Joseph Van Hoorde (13 September 1818 – 12 February 1853) was a Belgian horticulturalist, first head gardener of the Botanical Garden of Mechelen.

==Life==
Van Hoorde was born in Gentbrugge on 13 September 1818, the son of a gardener. At sixteen he was apprenticed to a horticulturalist in Ghent, later going on to work in Paris. In 1837 a horticultural society was founded in Mechelen, which in 1839 was granted the use of the garden of the former commandery of Pitzemburg. On 4 June 1840 the city's new botanical garden was opened to the public, with Van Hoorde as head gardener.
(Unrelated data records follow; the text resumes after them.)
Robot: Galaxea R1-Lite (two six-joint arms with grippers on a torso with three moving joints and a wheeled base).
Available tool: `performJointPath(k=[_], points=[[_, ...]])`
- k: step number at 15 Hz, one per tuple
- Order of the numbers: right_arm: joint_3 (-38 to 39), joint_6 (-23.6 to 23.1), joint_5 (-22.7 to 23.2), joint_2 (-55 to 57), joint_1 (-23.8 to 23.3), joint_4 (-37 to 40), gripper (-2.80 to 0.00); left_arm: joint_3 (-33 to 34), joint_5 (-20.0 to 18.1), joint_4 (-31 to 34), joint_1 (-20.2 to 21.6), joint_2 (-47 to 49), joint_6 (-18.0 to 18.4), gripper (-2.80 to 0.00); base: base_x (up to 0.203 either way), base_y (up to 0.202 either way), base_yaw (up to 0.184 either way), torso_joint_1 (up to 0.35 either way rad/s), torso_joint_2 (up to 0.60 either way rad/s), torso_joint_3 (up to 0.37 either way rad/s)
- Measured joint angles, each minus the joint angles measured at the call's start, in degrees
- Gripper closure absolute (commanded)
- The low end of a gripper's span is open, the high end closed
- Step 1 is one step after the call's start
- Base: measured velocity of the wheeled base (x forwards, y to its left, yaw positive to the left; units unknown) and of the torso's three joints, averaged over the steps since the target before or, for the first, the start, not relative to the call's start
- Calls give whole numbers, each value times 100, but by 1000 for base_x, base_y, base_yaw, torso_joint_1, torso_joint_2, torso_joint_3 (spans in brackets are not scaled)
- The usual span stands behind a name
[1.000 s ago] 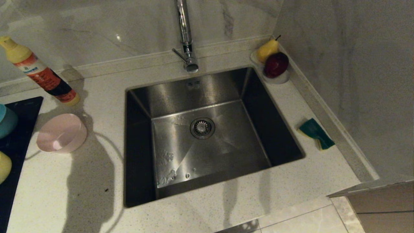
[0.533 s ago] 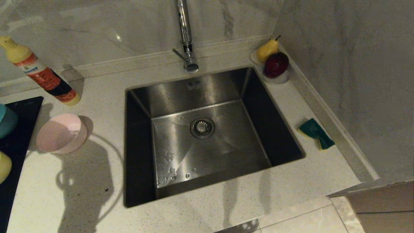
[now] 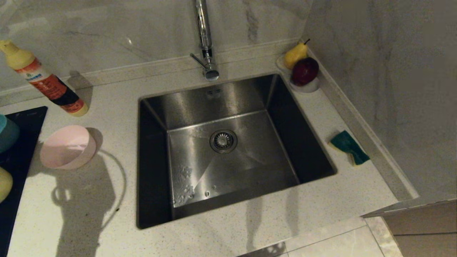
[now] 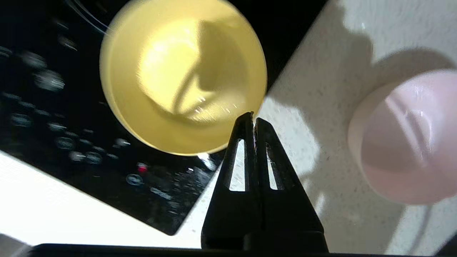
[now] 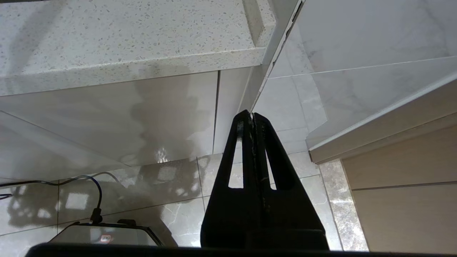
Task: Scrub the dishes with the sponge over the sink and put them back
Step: Place the bowl on the bowl
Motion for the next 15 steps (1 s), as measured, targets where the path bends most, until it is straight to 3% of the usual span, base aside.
performJointPath(k=[5,6,11,15], points=[[0,0,2,0,0,-2,0,94,-174,-305,60,271,9,0,0,0,0,0,0,0],[0,0,0,0,0,-2,0,85,-181,-387,62,307,11,-280,0,0,0,0,0,0],[0,0,-2,0,0,-2,0,85,-745,-437,63,362,98,-280,0,0,0,0,0,0],[0,-2,2,0,0,-3,0,80,-787,-532,63,604,158,-280,0,0,0,0,0,0]])
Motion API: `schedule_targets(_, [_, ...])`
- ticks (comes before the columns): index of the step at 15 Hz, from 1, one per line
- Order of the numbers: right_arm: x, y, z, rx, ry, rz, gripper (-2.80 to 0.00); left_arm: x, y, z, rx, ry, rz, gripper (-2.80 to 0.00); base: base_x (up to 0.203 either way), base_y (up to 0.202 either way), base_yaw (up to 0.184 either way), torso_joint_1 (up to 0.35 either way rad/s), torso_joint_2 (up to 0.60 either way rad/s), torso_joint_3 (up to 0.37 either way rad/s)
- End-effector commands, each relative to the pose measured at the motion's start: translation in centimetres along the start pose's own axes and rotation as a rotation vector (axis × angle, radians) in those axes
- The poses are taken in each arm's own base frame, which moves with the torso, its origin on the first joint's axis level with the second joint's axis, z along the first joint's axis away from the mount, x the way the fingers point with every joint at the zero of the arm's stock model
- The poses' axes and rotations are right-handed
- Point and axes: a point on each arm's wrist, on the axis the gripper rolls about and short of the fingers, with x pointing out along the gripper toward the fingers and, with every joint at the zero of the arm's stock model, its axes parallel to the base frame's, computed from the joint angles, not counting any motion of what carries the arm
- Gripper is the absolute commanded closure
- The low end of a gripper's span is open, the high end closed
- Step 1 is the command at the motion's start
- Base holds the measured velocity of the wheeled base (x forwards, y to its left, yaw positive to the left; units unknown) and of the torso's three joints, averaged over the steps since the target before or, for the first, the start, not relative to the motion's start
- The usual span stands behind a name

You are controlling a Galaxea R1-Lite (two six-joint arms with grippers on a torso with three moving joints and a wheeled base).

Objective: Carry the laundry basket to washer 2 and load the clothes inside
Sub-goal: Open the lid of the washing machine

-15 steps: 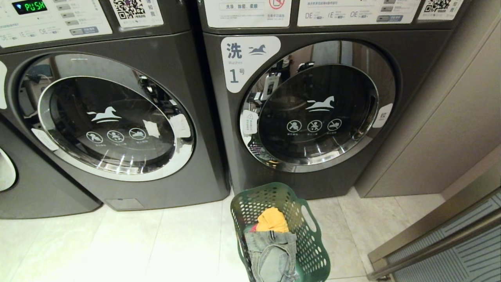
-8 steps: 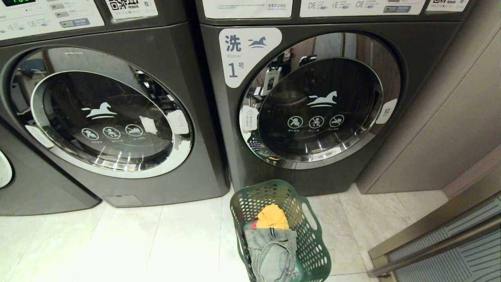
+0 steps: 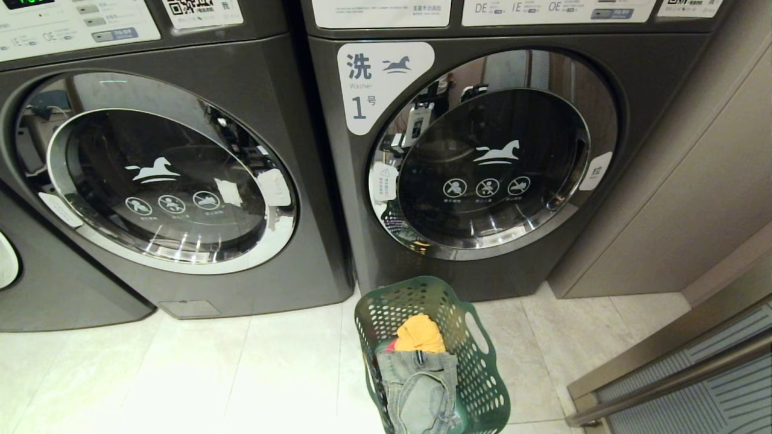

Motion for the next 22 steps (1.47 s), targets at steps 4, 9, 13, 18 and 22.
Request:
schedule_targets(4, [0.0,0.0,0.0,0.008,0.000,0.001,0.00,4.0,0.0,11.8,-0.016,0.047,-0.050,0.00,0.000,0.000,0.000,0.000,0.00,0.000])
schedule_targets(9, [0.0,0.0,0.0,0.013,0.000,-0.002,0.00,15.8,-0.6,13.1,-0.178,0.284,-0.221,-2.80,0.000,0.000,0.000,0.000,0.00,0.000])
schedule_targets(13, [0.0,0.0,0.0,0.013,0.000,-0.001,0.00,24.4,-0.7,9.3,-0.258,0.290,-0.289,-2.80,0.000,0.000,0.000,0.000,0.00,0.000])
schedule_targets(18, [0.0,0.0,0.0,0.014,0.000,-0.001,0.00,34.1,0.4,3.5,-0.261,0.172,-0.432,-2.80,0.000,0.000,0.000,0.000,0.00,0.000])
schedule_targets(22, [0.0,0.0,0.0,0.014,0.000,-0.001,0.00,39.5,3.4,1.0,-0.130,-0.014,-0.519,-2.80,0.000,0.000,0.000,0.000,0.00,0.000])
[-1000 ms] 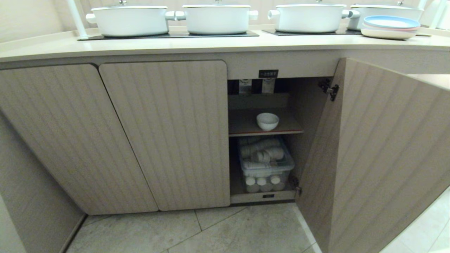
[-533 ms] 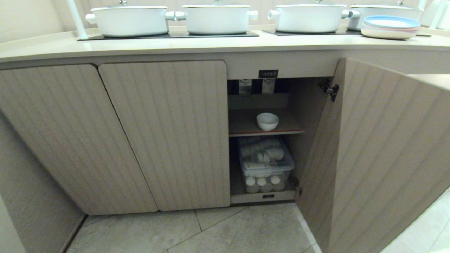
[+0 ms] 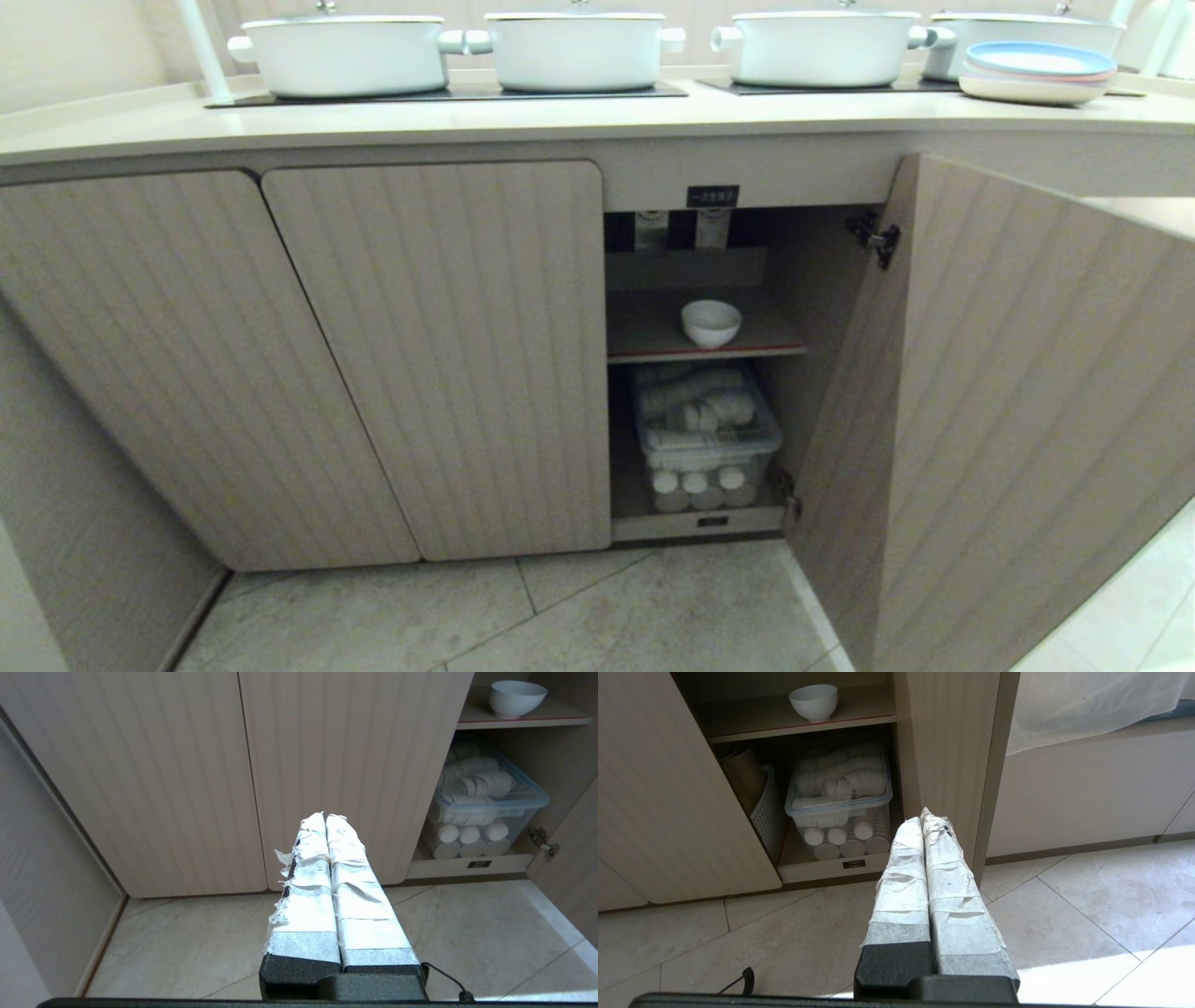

The greenhouses, built in 1851, were to his design. He died in Mechelen on 12 February 1853, holding a white camellia japonica that he had bred and with which he asked to be buried. A white marble plaque in the main greenhouse of the garden is engraved with a camellia in his memory. By crossing strains he bred a dwarf araucaria imbricata.